Industrial Light and Magic VFX supervisors Ben Morris and Mike Mulholland lifted the lid on just how they pulled off some of the more impressive sequences in the latest Star Wars movies in a new interview with Deadline.
In particular, the arduous process of creating Andy Serkis’ Dark Side maestro Supreme Leader Snoke sounds like it was quite an endeavour…
“We started off by sitting down and working out what needed to be reworked from the version of Snoke who was in Force Awakens, and [director Rian Johnson] came in with some specific questions and ideas about what he wanted Snoke to be in this one,” Mulholland began.
“There was no question Rian wanted to bring him down to the human level, and the performance needed to have that resonance,” added Morris.
“Rian was very concerned that doing it entirely in CG was a good idea initially. I reassured him and said, ‘It’s absolutely the best way to do it.’
And that’s when thing got a lot more technical, as Morris went on to explain. Buckle in, because this is about to get a bit in-depth.
“Rian got a sculpt done by the creature team, which completely transformed the look of Snoke away from the almost gelatinous zombie look that was in The Force Awakens, and stamped him into the real world. We had that maquette on set, and we also made sure that we had an older actor who we could shoot on every time we had a shot.
“So we would have Andy Serkis in his performance capture outfit. He’d have a head-mounted camera system on—we actually had four cameras, two stereo pairs watching his face. We were capturing his body movements, and we had two or three witness cameras in addition, so we covered all of that. We also had this reference maquette, and then an older age person and a younger, very tall actor, who wore the incredible golden gown—which, again, is entirely CG in the film.

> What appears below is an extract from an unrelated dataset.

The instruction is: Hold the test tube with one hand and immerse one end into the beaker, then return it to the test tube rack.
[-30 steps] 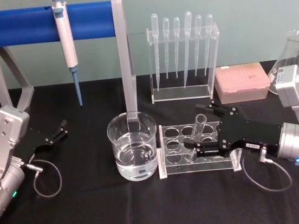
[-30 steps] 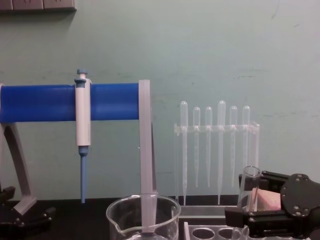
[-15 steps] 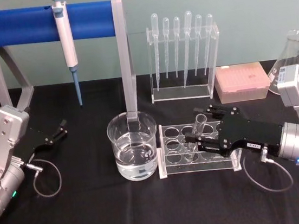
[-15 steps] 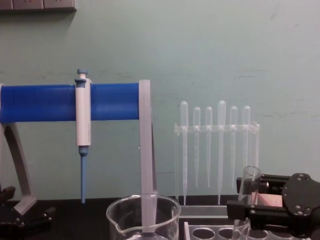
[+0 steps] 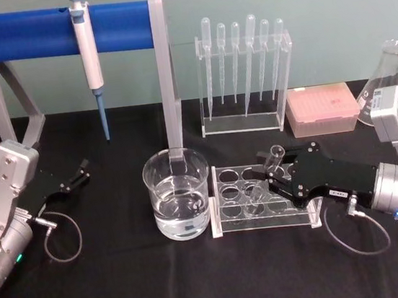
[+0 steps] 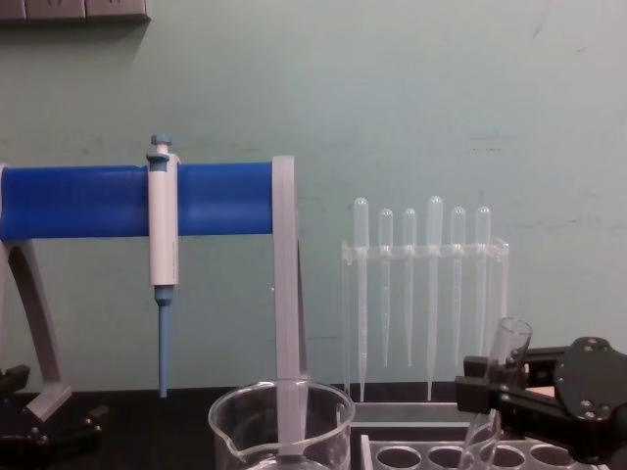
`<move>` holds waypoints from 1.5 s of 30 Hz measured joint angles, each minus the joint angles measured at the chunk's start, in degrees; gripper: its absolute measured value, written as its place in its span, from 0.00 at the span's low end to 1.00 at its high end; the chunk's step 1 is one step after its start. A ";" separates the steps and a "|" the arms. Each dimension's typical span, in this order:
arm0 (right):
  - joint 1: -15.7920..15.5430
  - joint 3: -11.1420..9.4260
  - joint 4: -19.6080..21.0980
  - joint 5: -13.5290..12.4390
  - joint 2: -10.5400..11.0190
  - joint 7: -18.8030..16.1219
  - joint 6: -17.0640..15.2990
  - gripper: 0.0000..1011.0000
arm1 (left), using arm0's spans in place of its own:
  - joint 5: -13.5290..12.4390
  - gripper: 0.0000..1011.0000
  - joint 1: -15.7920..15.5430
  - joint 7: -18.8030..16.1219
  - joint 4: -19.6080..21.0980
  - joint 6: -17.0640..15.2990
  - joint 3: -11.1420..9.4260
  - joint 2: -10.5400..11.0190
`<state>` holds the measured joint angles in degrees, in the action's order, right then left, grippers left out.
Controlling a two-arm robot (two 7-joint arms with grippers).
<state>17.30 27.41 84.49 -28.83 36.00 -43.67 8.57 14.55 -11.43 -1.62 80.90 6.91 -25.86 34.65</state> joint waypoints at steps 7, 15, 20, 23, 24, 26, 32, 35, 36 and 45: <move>-0.39 -0.61 1.29 1.21 0.28 1.81 0.27 0.22 | 0.00 0.99 0.00 0.00 0.00 0.00 0.00 0.00; -0.12 -1.58 4.20 1.36 1.46 2.45 -1.84 0.22 | 0.00 0.99 0.00 0.00 0.00 0.00 0.00 0.00; 0.58 -2.02 5.93 -0.40 2.21 2.27 -5.13 0.22 | 0.00 0.99 0.00 0.00 0.00 0.00 0.00 0.00; 1.09 -2.05 7.26 -1.83 2.96 1.98 -7.90 0.22 | 0.00 0.99 0.00 0.00 0.00 0.00 0.00 0.00; 1.22 -2.03 7.63 -2.14 3.18 1.94 -8.60 0.22 | 0.00 0.99 0.00 0.00 0.00 0.00 0.00 0.00; 1.42 -1.98 8.35 -2.62 3.59 1.95 -9.70 0.22 | 0.00 0.99 0.00 0.00 0.00 0.00 0.00 0.00; 2.35 -1.70 10.98 -4.26 5.34 2.63 -13.37 0.22 | 0.00 0.99 0.00 0.00 0.00 0.00 0.00 0.00; 3.05 -1.68 12.13 -4.83 6.14 3.09 -14.82 0.22 | 0.00 0.99 0.00 0.00 0.00 0.00 0.00 0.00; 3.19 -1.67 12.31 -4.93 6.28 3.15 -15.07 0.22 | 0.00 0.99 0.00 0.00 0.00 0.00 0.00 0.00; 6.02 -1.61 13.52 -6.83 7.51 3.99 -17.91 0.22 | 0.00 0.99 0.00 0.00 0.00 0.00 0.00 0.00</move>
<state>23.32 25.79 98.01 -35.66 43.52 -39.68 -9.34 14.55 -11.43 -1.62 80.90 6.91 -25.86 34.64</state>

“With all of that reference, Rian went into editorial and started cutting together the sequences. Andy’s got this wonderful resonant voice, and we started to watch the whole thing come together without any CG Snoke in there. It was working beautifully well. As Mike and the team started to put together CG Snoke per the sculpt that had been approved, we suddenly realized that he was a far more imposing character. Andy’s voice gave a sense of a larger chest cavity. His throat carried far more timbre. When you look to the CG model that we were building that matched the sculpt, he just looked too flimsy and frail. We had to put the brakes on and say, ‘We’re going to have to change this.’
“We did a number of broader things—we made him over eight feet tall, rather than seven feet tall. We expanded his chest. We restructured all the anatomy of his throat, and we took some scoliotic curvature out of his spine that was a feature of the original sculpt. We also restructured his jawline, to give him more of an imposing face.”
Serkis’ performance also added to the process, as Mulholland went on to explain.
“Doing those modifications tied our Snoke to Andy’s voice, so it was no longer clashing. The key was to try and capture the essence of the actor and make sure that you’re able to transmit that into the CG character. Our work was to first of all make a CG version of Andy, who didn’t look like Snoke at that point. It was Andy talking, and you move that performance onto Snoke.
“Once we’d done the technical side of the transfer, the animation team would go in and work to eke out all the subtleties and intonations, and the expressions were even slightly modified so they worked better on our Snoke character. It was a painstaking process to go beat by beat and make sure that it was the performance that Rian remembered from set, and that was what Rian held us to.”
In the end, though, we’d say it paid off. And who knows? If Serkis gets his way and has his own Snoke spin-off, ILM might be able to dust off all that groundwork and get Snoke up and running once again.